La découverte de Cas7-11 a ouvert les portes à une forme plus précise d’édition d’ARN, analogue à l’enzyme Cas9 pour l’ADN. Cependant, la protéine massive Cas7-11 était trop grosse pour tenir dans un seul vecteur viral – la coquille vide d’un virus que les chercheurs utilisent généralement pour introduire des machines d’édition de gènes dans les cellules du patient.
Aperçu structurel
Pour déterminer la structure globale de Cas7-11, Abudayyeh, Gootenberg et Nishimasu ont utilisé la microscopie cryoélectronique, qui fait briller des faisceaux d’électrons sur des échantillons de protéines congelées et mesure la façon dont les faisceaux sont transmis. Les chercheurs savaient que Cas7-11 ressemblait à un amalgame de cinq enzymes Cas distinctes, fusionnées en un seul gène, mais ne savaient pas exactement comment ces parties se repliaient et s’emboîtaient.
« La chose vraiment fascinante à propos de Cas7-11, du point de vue de la biologie fondamentale, c’est que ce devraient être toutes ces pièces distinctes qui se rejoignent, mais à la place, vous avez une fusion en un seul gène », explique Gootenberg. « Nous ne savions vraiment pas à quoi cela ressemblerait. »
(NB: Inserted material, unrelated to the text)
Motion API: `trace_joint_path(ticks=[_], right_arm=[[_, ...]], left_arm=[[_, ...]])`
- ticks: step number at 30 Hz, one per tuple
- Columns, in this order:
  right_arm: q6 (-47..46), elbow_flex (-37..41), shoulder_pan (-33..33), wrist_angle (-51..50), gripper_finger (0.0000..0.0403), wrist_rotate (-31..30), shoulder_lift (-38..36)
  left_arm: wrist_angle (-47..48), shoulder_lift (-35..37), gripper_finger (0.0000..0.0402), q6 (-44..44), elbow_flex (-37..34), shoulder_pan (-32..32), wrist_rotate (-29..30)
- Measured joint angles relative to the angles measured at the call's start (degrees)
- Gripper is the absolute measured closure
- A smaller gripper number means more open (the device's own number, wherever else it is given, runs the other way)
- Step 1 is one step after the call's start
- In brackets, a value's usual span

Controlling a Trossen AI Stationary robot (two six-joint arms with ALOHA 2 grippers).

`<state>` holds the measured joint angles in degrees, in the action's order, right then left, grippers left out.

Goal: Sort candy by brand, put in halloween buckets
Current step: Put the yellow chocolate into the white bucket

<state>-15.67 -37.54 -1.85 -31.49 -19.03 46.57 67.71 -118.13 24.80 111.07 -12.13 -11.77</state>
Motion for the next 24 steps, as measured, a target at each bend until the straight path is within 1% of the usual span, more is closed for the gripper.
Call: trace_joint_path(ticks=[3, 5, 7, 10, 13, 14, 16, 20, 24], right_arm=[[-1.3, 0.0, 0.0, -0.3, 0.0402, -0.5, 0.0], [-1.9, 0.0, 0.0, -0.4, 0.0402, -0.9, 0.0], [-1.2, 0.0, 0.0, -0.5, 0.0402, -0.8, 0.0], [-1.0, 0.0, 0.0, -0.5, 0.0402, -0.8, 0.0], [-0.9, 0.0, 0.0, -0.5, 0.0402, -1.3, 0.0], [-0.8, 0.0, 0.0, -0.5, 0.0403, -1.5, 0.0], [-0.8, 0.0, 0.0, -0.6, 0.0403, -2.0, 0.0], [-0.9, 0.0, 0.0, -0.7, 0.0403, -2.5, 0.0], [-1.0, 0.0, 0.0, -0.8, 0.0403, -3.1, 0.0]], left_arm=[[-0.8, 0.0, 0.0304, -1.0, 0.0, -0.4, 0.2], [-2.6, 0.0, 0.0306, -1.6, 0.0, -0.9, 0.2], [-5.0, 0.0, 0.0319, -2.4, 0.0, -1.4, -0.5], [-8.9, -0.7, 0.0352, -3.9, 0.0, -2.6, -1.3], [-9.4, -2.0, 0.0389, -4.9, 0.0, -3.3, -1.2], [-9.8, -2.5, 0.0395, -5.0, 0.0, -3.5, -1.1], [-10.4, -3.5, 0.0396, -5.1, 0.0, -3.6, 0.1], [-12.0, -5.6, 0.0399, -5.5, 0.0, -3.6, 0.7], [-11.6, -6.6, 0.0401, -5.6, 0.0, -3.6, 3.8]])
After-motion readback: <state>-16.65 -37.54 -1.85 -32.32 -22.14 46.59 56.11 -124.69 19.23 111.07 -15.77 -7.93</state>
La structure de Cas7-11, prise en flagrant délit de liaison à la fois de son brin d’ARNt cible et de l’ARN guide, qui dirige cette liaison, a révélé comment les morceaux se sont assemblés et quelles parties de la protéine étaient essentielles pour reconnaître et couper l’ARN. Ce type d’informations structurelles est essentiel pour déterminer comment faire en sorte que Cas7-11 effectue des tâches ciblées à l’intérieur des cellules humaines.
La structure a également éclairé une section de la protéine qui ne servait aucun rôle fonctionnel apparent. Cette découverte a suggéré que les chercheurs pourraient le supprimer, en réorganisant Cas7-11 pour le rendre plus petit sans lui enlever sa capacité à cibler l’ARN. Abudayyeh et Gootenberg ont testé l’impact de la suppression de différents éléments de cette section, ce qui a abouti à une nouvelle version compacte de la protéine, baptisée Cas7-11S. Avec Cas7-11S en main, ils ont emballé le système dans un seul vecteur viral, l’ont livré dans des cellules de mammifères et ont ciblé efficacement l’ARN.
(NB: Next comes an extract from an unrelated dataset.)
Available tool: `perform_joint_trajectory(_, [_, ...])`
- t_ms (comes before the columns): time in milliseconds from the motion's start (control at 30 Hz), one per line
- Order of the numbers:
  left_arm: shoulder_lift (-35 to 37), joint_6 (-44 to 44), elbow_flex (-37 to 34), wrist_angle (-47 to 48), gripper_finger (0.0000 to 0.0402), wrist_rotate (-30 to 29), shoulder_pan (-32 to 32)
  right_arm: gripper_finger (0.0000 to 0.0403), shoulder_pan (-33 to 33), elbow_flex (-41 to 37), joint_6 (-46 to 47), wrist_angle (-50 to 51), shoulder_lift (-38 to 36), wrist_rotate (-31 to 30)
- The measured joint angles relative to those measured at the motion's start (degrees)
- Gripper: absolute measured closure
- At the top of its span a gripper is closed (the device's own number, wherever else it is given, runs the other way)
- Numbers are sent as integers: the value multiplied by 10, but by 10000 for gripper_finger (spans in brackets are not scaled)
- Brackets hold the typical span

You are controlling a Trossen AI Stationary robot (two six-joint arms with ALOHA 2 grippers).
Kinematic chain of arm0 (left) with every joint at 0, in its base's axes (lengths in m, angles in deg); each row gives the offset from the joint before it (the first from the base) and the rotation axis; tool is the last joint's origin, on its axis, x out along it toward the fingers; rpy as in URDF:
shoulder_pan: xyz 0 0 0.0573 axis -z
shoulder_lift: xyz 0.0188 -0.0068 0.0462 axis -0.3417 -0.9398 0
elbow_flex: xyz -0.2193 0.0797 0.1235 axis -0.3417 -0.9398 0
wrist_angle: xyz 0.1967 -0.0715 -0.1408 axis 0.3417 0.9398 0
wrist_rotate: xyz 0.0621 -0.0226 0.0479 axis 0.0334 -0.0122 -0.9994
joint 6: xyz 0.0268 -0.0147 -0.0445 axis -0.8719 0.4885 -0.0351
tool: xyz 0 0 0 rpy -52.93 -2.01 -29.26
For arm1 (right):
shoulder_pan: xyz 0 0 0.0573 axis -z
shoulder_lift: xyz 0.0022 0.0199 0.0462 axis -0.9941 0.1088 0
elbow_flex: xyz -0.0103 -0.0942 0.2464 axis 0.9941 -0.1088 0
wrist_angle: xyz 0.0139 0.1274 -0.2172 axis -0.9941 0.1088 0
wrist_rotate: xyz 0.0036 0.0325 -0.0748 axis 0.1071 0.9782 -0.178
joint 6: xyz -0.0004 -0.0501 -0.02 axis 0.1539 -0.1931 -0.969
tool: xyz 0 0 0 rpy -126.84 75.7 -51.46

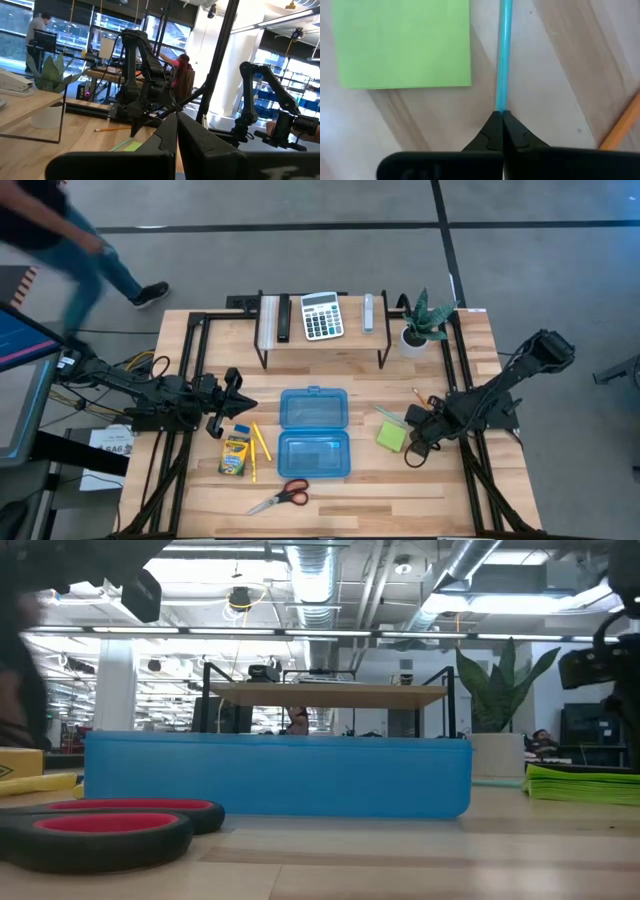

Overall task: Pack school essentials
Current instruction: Put the blue pencil into the blue supply box

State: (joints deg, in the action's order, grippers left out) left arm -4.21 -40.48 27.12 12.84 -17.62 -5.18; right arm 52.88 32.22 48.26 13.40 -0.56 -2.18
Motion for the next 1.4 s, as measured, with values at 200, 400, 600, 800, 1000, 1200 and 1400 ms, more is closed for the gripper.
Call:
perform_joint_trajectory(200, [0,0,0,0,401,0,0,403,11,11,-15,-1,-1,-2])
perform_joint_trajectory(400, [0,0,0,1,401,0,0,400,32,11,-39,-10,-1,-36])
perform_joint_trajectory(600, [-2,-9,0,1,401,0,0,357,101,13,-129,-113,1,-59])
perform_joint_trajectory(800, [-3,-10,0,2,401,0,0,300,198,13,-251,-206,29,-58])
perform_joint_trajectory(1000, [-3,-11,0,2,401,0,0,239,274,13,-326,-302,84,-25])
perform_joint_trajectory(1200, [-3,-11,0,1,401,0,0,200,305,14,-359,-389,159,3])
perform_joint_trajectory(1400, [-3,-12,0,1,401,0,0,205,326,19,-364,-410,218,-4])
L’équipe prévoit maintenant de futures études sur d’autres protéines qui interagissent avec Cas7-11 dans la bactérie dont elle est issue, et espère également continuer à travailler à l’utilisation de Cas7-11 pour des applications thérapeutiques.
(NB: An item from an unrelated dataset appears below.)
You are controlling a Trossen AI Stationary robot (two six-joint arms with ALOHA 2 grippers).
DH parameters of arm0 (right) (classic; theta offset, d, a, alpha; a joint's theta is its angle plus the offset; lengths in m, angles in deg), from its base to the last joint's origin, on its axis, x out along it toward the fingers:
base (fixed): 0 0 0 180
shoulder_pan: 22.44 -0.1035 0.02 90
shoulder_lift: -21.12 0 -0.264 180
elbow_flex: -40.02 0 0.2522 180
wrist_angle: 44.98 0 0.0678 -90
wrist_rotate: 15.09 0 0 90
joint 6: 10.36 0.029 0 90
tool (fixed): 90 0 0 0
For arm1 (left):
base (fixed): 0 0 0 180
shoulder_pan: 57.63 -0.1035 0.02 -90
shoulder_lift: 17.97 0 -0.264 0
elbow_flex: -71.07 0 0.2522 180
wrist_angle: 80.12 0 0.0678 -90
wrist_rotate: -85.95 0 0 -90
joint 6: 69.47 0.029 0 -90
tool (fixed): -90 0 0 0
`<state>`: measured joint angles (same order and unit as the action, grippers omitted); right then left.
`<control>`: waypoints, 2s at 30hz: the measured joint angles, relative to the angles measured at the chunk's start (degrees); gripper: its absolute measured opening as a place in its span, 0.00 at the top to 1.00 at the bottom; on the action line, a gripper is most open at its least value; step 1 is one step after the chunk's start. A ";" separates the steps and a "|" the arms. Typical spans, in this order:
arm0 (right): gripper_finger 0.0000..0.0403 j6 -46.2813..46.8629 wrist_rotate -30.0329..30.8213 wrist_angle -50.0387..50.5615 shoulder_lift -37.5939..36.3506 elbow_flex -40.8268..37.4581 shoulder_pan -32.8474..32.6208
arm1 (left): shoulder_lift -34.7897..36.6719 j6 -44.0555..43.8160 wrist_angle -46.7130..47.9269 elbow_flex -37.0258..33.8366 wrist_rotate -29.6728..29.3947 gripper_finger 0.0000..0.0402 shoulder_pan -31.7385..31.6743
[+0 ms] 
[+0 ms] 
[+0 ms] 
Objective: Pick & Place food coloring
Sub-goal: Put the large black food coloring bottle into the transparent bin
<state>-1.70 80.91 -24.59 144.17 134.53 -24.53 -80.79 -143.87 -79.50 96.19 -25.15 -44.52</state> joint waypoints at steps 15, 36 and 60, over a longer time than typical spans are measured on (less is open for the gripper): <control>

« Imaginez que vous puissiez avoir une thérapie génique à ARN, et lorsque vous la prenez, elle modifie votre ARN, mais lorsque vous arrêtez de la prendre, cette modification s’arrête », explique Abudayyeh. « Ce n’est vraiment que le début de l’activation de cet ensemble d’outils. »
Kazuki Kato et al, Structure et ingénierie du complexe effecteur de type III-E CRISPR-Cas7-11, Cellule (2022). DOI : 10.1016/j.cell.2022.05.003
Cette histoire est republiée avec l’aimable autorisation de MIT News (web.mit.edu/newsoffice/), un site populaire qui couvre l’actualité de la recherche, de l’innovation et de l’enseignement au MIT.